Bizler insan olarak yaşam sürecindeki tecrübelerimizden, okuyup düşündüklerimizden yola çıkarak bir “hakkaniyet” hissine sahip olabiliriz. Herhangi bir adalet tanımı ve hakkaniyet hissi ile de insanlar arası ilişkilere bakarak bir paylaşımın, bir ticari veya siyasi uygulamanın, bir hukuki sürecin hakkaniyetli olup olmadığını düşünebiliriz. Bu değerlendirmelerin kendi içinde bir mantığı hatta geçerliliği olabilir.

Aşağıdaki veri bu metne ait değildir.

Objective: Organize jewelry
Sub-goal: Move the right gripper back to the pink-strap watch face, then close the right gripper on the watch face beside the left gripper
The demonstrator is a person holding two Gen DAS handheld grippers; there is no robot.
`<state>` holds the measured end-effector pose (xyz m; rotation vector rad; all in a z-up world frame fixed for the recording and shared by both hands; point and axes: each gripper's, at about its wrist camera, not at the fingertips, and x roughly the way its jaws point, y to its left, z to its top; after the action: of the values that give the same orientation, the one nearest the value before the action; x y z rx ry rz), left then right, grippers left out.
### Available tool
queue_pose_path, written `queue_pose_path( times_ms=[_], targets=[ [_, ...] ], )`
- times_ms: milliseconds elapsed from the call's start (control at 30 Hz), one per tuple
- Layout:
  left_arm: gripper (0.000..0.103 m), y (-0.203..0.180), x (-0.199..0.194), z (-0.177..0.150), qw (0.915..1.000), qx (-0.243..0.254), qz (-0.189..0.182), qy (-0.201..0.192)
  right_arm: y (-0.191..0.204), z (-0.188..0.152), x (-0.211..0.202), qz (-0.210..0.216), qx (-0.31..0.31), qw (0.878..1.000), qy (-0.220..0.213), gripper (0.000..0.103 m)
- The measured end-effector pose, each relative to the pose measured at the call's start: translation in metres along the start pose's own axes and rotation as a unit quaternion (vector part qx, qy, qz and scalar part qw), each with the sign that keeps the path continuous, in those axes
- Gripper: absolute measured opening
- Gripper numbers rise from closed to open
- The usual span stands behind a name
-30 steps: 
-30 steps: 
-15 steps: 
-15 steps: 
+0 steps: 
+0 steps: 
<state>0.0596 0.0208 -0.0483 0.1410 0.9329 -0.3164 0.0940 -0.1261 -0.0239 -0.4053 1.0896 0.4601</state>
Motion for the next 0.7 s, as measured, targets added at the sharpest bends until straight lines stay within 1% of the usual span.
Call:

Ancak Allah Teala'nın herhangi bir icraatının adil olmayabileceğini düşünmek, o icraatın doğru, güzel veya faydalı olmayabileceğine ihtimal vermek bir üçgende dördüncü kenarı aramak gibi abes bir durumdur. Bir üçgende tanımı gereği nasıl ki dördüncü kenar veya dördüncü açı yok ise Allah Teala’nın icraatlarında, yaratmalarında veya takdirlerinde de bir adaletsizlik, çirkinlik, yanlışlık ve faydasızlık bulmak imkansızdır. Çünkü o noktada bizim adalet tanımımız, “Adalet, Allah Teala’nın uygun gördüğündedir.” şeklindedir veya öyle olmalıdır.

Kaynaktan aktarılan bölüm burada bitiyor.